### Required action
Copy all of the data that follows without altering a word.

Stored data below:

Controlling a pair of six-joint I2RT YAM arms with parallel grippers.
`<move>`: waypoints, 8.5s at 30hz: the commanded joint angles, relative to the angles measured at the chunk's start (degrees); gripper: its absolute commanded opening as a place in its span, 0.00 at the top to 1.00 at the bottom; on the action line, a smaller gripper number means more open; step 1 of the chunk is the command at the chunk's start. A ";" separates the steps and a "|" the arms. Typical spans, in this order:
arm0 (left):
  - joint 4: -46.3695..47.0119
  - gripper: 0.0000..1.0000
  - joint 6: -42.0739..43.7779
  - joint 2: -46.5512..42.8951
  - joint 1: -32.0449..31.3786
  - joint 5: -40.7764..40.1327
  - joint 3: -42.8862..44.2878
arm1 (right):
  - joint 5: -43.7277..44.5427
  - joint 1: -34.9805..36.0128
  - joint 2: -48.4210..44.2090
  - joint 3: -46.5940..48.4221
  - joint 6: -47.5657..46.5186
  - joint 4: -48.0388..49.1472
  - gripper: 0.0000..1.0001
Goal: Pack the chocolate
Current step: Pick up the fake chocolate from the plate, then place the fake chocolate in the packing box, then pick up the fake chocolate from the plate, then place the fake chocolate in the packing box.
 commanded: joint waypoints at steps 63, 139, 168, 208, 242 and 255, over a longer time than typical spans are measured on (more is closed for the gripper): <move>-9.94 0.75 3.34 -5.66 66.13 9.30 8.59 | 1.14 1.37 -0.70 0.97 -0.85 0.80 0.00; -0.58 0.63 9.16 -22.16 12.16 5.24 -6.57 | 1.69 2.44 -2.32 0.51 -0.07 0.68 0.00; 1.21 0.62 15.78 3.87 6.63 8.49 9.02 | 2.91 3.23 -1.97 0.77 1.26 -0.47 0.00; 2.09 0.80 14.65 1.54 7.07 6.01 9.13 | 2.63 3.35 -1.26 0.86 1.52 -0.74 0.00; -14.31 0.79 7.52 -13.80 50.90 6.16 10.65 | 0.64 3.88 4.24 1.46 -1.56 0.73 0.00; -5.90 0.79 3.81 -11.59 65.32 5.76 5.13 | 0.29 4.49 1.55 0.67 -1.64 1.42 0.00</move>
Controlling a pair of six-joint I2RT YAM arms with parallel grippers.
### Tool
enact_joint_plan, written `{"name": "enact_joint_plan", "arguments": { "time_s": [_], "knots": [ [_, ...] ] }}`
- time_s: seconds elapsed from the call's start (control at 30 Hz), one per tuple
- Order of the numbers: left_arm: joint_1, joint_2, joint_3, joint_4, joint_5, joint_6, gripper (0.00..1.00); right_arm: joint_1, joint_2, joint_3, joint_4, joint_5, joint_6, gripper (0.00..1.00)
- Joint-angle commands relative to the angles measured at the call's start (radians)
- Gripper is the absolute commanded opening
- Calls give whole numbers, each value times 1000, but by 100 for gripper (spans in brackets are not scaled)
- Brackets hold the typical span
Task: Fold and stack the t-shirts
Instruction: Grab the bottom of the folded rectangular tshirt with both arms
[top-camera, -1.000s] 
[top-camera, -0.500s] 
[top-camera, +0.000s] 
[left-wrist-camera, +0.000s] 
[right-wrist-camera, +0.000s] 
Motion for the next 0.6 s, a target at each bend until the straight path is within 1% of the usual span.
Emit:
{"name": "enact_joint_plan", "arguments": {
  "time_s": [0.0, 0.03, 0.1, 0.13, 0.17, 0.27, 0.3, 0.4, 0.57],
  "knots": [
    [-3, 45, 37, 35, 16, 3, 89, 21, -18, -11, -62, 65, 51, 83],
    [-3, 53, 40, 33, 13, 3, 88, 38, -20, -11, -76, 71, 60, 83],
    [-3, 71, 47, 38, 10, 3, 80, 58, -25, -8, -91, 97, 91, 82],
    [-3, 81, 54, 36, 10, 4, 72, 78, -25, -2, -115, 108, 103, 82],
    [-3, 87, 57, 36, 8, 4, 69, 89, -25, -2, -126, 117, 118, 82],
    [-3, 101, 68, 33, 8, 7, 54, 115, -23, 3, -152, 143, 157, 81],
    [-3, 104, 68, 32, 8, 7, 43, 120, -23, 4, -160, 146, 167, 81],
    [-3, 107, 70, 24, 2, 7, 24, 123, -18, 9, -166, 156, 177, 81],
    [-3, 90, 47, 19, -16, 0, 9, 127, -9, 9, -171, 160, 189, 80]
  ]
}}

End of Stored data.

### Response to the task
Controlling a pair of six-joint I2RT YAM arms with parallel grippers.
`<move>`: waypoints, 8.5s at 30hz: the commanded joint angles, relative to the angles measured at the chunk's start (degrees); gripper: its absolute commanded opening as a place in its span, 0.00 at the top to 1.00 at the bottom; on the action line, a smaller gripper number means more open; step 1 of the chunk is the command at the chunk's start. A ";" separates the steps and a "|" the arms. Typical spans, in this order:
arm0 (left):
  - joint 4: -46.3695..47.0119
  - gripper: 0.0000..1.0000
  - joint 6: -42.0739..43.7779
  - joint 2: -46.5512..42.8951
  - joint 1: -32.0449..31.3786
  - joint 5: -40.7764..40.1327
  - joint 3: -42.8862..44.2878
arm1 (right):
  - joint 5: -43.7277..44.5427
  - joint 1: -34.9805..36.0128
  - joint 2: -48.4210..44.2090
  - joint 3: -46.5940..48.4221
  - joint 6: -47.5657..46.5186
  - joint 4: -48.0388..49.1472
  - gripper: 0.0000..1.0001
Goal: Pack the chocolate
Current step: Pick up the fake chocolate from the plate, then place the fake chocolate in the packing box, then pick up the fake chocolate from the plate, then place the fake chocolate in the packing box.
 commanded: joint waypoints at steps 63, 139, 168, 208, 242 and 255, over a longer time than typical spans are measured on (more is closed for the gripper): <move>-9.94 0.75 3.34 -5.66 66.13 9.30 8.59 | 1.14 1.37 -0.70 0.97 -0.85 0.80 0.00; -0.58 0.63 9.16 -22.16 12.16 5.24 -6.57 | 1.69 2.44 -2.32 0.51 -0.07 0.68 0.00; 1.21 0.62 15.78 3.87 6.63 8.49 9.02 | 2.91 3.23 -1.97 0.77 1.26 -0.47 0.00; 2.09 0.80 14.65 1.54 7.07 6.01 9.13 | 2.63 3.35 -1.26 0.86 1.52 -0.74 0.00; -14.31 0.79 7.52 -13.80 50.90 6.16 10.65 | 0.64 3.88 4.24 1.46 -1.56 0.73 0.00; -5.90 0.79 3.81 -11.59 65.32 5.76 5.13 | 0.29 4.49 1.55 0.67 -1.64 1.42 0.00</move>
Controlling a pair of six-joint I2RT YAM arms with parallel grippers.
### Tool
enact_joint_plan, written `{"name": "enact_joint_plan", "arguments": { "time_s": [_], "knots": [ [_, ...] ] }}`
- time_s: seconds elapsed from the call's start (control at 30 Hz), one per tuple
- Order of the numbers: left_arm: joint_1, joint_2, joint_3, joint_4, joint_5, joint_6, gripper (0.00..1.00); right_arm: joint_1, joint_2, joint_3, joint_4, joint_5, joint_6, gripper (0.00..1.00)
- Joint-angle commands relative to the angles measured at the call's start (radians)
- Gripper is the absolute commanded opening
- Calls give whole numbers, each value times 1000, but by 100 for gripper (spans in brackets are not scaled)
- Brackets hold the typical span
Task: Fold and stack the t-shirts
Instruction: Grab the bottom of the folded rectangular tshirt with both arms
[top-camera, -1.000s] 
[top-camera, -0.500s] 
[top-camera, +0.000s] 
[left-wrist-camera, +0.000s] 
[right-wrist-camera, +0.000s] 
Motion for the next 0.6 s, a target at each bend until the straight path is within 1% of the usual span.
Emit:
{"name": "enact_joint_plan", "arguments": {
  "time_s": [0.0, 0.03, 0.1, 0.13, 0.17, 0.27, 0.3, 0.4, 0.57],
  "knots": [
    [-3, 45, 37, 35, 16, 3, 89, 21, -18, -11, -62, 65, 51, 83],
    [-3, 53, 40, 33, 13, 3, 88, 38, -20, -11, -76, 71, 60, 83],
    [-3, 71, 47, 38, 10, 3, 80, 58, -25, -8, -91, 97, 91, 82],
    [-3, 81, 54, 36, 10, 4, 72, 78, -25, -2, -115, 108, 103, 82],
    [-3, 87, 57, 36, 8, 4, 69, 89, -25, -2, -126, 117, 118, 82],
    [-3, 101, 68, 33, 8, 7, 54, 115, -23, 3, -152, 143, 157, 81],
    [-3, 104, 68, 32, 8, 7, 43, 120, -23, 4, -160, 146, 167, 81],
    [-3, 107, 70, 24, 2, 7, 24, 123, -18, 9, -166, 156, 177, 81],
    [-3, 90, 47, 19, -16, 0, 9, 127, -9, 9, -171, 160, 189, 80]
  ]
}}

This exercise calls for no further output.